II famoso «Tutt’a posto», con cui concludeva spesso le sue conversazioni (frequentemente di primo mattino, quelle telefoniche per risparmiare tempo e denaro...), anche se non corrispondeva sempre con esattezza alla realtà, non può essere scambiato per una forma di ottimismo ingenuo o per esemplificazione dei problemi; va considerato invece come una testimonianza della speranza che scaturisce dalla fede, che ne esprime all’esterno il libero e imprevedibili dinamismo; anche se l’impresa è umanamente complessa, il sostegno possono darle la fede e la speranza la colloca su un piano diverso la fa considerare in un’ottica diversa. Così viene ripreso e reso attuale l’insegnamento di Péguy: «Si dimentica troppo... che la speranza è una virtù, che è una virtù teologale, e che di tutte le virtù, e delle tre virtù teologali, è forse la più gradita a Dio... E’ lei che trascina tutto. Perché la fede non vede che quello che è, e lei vede quello che sarà.

La carità non ama che quello che è, e lei ama quello che sarà».

Certamente, a seguire queste ardite linee di comportamento, si può essere considerati dei sognatori e degli imprudenti; ma occorre avere presente anche la forza spirituale che è necessaria per una vita e una testimonianza di fede; soprattutto si corre il rischio di non valutare adeguatamente di quanta altra speranza e fede sia segretamente generatrice questo renderne testimonianza. Presumo di potere dire, non solo per quel che riguarda me, ma anche molti altri, che la testimonianza di Padre Luigi è stata senza dubbio contagiosa.

 

Una grande coerenza interiore

Vissuta in questa dimensione di fede che si lascia guidare dalla speranza, la vita di padre Luigi appare segnata da una grande coerenza interiore, rivela la scelta di un modo di essere e la fedeltà a questa scelta; un modo di vita giocato sulla disponibilità piena alla volontà di Dio, un lasciarsi portare da lui anche sui crinali più impervi e spericolati della assoluta libertà spirituale, un abbandonarsi fiducioso e senza calcoli umani. Anche la sua morte, allora, diventa comprensibile e perde quel carattere amaro che le ha impresso la tragicità del fatto.
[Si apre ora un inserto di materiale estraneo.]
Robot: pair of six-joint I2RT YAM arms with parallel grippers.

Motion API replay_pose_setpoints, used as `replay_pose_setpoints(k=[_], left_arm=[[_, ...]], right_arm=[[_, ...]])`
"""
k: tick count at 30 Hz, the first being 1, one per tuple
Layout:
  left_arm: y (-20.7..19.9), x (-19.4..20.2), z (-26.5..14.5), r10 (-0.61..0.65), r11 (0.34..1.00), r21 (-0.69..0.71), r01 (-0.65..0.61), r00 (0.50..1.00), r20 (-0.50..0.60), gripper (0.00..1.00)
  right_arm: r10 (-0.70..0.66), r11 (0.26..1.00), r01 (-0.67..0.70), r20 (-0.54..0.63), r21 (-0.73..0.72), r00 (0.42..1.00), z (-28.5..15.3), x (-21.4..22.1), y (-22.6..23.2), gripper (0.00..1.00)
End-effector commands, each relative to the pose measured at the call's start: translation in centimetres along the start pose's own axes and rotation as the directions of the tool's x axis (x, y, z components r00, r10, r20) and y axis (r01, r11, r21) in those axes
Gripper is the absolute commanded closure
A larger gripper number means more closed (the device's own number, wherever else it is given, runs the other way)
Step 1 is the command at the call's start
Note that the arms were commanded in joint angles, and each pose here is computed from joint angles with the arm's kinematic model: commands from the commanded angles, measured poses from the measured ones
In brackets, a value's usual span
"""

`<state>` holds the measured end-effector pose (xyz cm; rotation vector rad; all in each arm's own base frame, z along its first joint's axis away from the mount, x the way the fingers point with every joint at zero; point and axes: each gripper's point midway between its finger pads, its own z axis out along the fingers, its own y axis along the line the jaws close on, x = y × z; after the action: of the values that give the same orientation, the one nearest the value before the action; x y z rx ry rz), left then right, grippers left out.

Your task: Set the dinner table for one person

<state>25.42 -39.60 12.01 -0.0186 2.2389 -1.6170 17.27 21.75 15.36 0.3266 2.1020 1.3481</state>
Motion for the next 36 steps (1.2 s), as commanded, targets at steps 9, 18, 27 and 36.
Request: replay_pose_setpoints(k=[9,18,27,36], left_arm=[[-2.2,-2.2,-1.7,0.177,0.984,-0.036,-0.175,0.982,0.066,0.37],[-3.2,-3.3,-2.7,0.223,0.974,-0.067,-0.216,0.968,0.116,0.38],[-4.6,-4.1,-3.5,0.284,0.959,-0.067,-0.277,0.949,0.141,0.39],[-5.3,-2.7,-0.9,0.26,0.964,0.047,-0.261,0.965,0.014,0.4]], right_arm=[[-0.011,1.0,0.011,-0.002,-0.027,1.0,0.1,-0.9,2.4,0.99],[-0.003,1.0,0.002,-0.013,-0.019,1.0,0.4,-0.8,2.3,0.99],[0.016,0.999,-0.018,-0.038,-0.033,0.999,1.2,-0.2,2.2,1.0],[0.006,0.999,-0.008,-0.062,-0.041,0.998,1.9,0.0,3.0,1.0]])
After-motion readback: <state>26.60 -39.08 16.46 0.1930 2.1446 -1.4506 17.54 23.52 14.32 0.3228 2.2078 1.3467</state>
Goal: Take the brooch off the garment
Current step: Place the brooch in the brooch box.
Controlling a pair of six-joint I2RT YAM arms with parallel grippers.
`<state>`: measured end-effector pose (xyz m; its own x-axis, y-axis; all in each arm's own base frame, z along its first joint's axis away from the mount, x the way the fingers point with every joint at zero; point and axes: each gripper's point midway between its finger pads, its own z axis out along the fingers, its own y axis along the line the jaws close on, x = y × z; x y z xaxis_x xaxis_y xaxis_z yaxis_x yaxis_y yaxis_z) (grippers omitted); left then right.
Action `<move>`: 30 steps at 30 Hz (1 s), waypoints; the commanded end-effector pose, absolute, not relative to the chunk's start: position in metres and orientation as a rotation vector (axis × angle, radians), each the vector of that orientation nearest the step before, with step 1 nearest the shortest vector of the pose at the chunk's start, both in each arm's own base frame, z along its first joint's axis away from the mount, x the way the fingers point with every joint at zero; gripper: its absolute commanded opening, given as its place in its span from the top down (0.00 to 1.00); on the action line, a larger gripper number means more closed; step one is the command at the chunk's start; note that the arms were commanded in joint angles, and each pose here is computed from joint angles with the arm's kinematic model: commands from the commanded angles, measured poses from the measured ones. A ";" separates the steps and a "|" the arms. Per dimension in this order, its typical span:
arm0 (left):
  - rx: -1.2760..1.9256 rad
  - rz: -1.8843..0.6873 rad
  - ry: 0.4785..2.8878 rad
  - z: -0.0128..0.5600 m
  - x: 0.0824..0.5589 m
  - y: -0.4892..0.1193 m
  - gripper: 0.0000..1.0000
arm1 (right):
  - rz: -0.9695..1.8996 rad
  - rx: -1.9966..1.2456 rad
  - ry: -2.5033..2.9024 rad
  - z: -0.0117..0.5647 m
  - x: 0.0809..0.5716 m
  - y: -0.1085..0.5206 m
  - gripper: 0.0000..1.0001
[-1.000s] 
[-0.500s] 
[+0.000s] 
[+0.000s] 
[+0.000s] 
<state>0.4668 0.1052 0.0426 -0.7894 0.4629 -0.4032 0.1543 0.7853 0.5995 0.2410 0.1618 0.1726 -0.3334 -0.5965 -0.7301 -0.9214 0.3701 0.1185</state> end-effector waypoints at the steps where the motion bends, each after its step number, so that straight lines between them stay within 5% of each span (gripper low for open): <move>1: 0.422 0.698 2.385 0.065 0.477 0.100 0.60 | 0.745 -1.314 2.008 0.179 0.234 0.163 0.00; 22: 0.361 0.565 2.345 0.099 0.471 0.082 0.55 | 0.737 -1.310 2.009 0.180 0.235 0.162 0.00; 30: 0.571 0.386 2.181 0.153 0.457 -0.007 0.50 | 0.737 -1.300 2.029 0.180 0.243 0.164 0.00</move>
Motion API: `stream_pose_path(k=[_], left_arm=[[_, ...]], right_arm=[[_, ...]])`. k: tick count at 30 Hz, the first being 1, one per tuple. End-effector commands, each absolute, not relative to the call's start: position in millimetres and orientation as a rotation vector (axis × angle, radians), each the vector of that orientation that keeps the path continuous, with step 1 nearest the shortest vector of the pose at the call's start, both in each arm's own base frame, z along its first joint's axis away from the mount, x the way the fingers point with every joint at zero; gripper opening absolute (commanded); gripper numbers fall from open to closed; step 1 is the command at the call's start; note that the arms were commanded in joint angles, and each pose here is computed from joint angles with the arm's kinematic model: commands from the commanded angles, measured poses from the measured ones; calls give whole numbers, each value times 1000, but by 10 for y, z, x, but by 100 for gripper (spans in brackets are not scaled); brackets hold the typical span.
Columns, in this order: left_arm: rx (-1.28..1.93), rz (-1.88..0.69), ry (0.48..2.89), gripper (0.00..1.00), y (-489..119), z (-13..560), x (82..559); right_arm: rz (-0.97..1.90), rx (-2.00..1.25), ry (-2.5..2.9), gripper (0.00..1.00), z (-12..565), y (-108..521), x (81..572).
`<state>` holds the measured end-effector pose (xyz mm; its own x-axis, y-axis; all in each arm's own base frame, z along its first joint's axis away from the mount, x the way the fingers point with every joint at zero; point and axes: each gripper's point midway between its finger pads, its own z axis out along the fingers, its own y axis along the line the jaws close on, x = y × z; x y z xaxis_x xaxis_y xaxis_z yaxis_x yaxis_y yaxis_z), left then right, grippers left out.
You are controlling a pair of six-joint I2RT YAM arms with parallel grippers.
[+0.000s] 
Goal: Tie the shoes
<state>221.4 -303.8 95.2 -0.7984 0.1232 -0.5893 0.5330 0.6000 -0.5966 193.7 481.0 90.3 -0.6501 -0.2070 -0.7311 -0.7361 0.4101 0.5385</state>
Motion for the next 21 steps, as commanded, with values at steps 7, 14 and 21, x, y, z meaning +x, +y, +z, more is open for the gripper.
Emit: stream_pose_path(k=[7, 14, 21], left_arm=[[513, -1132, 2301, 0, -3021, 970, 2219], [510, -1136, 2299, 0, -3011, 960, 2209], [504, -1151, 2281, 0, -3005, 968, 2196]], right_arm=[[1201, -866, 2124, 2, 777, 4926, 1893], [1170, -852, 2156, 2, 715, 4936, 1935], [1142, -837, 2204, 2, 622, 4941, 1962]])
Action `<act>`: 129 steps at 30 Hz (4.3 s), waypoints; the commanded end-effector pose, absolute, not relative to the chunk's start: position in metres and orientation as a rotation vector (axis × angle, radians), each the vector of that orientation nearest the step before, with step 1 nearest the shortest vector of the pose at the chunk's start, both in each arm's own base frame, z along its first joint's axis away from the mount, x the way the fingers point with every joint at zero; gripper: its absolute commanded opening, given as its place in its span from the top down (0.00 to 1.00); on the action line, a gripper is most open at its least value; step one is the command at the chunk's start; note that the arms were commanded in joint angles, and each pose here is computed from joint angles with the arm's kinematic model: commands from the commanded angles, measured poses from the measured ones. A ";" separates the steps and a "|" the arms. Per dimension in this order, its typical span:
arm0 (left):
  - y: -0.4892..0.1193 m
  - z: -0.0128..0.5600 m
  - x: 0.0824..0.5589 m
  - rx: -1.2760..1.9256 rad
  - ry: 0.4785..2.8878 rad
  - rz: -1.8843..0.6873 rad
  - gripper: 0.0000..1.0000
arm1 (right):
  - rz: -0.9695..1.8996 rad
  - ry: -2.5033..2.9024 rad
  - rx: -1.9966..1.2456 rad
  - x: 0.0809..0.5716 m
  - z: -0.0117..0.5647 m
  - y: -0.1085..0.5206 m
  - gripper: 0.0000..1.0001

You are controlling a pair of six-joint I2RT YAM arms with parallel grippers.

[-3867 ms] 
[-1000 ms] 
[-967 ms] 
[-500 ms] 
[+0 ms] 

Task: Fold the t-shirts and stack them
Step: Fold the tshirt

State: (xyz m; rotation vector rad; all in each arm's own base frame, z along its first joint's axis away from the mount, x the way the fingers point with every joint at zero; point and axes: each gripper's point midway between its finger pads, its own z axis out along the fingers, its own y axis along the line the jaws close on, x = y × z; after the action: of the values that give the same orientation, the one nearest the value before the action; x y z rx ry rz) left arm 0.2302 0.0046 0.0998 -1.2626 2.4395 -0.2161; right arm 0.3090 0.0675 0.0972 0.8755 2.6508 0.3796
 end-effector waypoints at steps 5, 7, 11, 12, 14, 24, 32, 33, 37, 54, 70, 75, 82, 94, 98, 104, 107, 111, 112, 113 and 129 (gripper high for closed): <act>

Mi piace pensare che in quegli attimi estremi il volto di Dio  gli sia apparso in una dimensione non solo misericordiosa, ma paterna; come gli dové comparire agli inizi della sua vocazione e come lo ha testimoniato nella sua missione di religioso e di sacerdote.

È in questa prospettiva che possiamo ricordare i momenti vissuti con lui, rileggere le sue pagine, risentire le sue parole non come la rievocazione di un bene perduto e rimpianto, ma come invito a vivere secondo fede e speranza.

 

 (Campania Serafica. 26 (1994), 2, pp. 12-13).